List, from the lines below, each one with "blue" in it.
*-*-*
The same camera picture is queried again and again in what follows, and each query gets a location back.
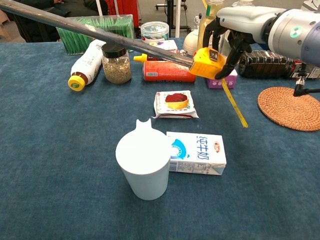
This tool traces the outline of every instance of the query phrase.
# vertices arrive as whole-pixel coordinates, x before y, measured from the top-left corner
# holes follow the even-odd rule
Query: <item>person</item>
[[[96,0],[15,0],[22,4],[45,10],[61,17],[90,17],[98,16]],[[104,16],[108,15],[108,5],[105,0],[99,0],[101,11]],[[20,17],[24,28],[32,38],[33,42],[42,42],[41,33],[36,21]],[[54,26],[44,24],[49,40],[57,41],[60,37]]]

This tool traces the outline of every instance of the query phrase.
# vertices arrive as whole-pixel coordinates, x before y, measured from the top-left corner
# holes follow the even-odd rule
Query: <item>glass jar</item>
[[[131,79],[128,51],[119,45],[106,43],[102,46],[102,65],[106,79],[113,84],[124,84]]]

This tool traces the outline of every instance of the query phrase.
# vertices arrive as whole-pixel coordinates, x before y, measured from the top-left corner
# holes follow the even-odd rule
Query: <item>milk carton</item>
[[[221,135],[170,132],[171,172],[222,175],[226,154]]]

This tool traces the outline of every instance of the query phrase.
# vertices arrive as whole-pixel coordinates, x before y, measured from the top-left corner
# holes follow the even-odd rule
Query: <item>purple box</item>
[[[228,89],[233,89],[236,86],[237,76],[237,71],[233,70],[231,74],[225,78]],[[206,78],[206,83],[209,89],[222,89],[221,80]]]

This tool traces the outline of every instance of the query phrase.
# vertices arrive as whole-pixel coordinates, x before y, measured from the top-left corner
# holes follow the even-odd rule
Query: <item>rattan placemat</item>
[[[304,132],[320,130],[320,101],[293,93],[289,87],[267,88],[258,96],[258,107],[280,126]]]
*-*-*
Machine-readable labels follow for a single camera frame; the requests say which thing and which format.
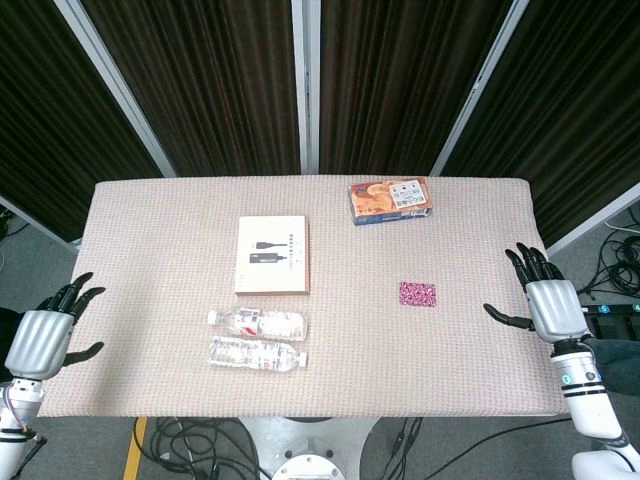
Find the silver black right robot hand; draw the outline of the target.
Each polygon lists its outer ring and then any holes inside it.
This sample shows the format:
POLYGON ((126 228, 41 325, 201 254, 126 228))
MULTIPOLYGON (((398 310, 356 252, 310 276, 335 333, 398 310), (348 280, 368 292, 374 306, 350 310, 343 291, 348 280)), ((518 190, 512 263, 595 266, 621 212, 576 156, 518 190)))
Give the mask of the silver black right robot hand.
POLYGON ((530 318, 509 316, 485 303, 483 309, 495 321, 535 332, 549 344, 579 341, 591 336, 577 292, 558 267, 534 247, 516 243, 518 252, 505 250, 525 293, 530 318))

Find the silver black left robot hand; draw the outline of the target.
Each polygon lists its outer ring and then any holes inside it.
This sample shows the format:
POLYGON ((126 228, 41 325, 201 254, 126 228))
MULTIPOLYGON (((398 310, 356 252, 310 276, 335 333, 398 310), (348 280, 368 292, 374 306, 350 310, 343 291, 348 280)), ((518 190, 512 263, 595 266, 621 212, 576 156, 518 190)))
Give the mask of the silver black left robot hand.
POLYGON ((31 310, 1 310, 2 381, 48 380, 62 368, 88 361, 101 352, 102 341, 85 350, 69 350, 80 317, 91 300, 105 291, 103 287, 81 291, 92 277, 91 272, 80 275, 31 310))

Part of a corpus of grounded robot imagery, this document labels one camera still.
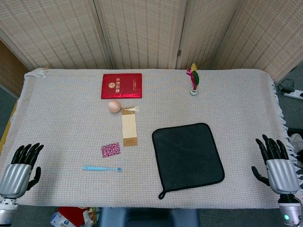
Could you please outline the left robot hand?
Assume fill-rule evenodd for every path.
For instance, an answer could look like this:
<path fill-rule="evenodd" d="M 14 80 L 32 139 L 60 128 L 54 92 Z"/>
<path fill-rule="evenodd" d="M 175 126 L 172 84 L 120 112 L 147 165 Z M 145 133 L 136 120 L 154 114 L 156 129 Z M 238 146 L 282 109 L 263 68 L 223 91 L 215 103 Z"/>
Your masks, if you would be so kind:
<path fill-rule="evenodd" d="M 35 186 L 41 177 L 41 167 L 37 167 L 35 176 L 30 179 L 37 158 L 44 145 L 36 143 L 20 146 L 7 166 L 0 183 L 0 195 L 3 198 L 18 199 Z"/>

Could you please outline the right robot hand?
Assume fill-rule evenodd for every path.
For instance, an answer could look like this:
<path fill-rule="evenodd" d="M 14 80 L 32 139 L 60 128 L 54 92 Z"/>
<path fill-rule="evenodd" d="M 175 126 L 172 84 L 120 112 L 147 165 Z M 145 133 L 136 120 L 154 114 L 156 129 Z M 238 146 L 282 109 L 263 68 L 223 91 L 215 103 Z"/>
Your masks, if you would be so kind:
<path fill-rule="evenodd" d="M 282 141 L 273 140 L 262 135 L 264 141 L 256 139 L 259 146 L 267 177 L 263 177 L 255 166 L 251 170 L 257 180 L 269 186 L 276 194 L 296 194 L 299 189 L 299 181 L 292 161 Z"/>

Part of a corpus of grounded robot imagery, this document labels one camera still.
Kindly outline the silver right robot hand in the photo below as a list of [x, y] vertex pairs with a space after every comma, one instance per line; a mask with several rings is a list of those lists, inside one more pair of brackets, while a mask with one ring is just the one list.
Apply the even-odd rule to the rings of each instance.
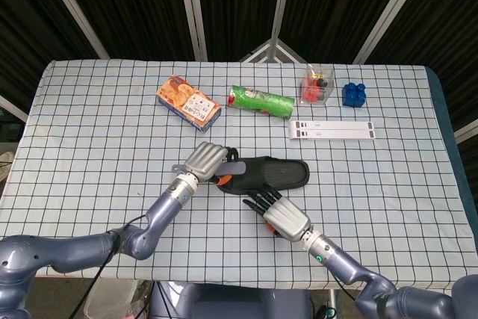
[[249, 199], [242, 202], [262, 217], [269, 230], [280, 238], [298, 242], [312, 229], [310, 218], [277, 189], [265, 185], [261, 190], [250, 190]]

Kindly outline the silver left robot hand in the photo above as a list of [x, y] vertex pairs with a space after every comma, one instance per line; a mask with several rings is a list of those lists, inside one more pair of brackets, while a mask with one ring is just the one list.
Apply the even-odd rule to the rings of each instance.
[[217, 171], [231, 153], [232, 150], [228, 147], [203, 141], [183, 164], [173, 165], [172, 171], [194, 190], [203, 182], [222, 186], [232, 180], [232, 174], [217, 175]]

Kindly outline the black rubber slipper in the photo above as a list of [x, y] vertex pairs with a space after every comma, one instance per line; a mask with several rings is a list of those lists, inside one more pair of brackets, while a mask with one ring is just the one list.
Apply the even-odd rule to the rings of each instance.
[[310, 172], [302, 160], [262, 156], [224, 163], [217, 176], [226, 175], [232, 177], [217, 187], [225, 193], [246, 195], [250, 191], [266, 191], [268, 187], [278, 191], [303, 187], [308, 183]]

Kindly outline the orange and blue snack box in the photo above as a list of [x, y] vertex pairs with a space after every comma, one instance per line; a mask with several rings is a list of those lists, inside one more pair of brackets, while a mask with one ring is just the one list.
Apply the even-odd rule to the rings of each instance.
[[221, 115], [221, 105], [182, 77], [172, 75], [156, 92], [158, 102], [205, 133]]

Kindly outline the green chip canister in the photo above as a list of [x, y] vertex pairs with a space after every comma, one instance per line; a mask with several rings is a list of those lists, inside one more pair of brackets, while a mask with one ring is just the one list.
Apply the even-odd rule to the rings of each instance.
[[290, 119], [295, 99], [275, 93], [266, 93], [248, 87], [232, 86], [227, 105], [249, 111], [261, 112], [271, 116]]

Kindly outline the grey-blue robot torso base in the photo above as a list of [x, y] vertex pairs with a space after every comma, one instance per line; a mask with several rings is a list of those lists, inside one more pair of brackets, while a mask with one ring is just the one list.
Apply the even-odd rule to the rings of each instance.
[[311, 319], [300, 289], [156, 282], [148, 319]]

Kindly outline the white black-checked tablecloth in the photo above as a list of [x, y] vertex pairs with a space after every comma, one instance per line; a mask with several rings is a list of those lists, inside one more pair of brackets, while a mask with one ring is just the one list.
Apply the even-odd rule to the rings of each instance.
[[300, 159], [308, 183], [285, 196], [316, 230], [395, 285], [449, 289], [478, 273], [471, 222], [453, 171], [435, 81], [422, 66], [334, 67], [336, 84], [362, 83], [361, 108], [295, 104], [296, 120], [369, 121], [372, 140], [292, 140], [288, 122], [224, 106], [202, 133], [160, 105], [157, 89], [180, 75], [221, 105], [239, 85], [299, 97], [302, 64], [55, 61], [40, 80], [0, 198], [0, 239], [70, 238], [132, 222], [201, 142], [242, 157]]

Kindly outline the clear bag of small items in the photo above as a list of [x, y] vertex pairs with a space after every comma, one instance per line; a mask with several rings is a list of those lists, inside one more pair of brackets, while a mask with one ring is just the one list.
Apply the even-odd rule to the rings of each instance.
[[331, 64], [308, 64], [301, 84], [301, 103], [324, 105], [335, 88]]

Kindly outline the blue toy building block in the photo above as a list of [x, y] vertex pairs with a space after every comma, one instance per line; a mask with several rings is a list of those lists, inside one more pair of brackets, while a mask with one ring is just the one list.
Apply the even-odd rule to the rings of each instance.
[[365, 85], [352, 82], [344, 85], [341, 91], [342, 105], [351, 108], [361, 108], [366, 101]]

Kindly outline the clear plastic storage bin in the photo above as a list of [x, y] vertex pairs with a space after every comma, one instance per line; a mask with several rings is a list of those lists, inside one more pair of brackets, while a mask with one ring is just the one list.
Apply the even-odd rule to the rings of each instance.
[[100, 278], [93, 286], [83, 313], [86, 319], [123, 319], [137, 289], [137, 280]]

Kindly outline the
*-*-*
## Response to the task
Kindly outline the orange and blue snack box in the photo above as a list of [x, y] vertex pairs with a space after every comma, one instance per line; a mask with several rings is a list of those lists, inside one more pair of brackets, while a mask with one ring is just the one list.
Kindly outline the grey-blue robot torso base in the photo above as a list of [x, y] vertex pairs with a space after every comma, one instance per line; a mask with several rings is a list of those lists, inside one more pair of brackets, while a mask with one ring is just the one list.
Kindly outline the blue toy building block in the photo above as a list of [x, y] vertex pairs with a space after every comma, one instance per line; a mask with several rings is a list of those lists, inside one more pair of brackets, while a mask with one ring is just the one list.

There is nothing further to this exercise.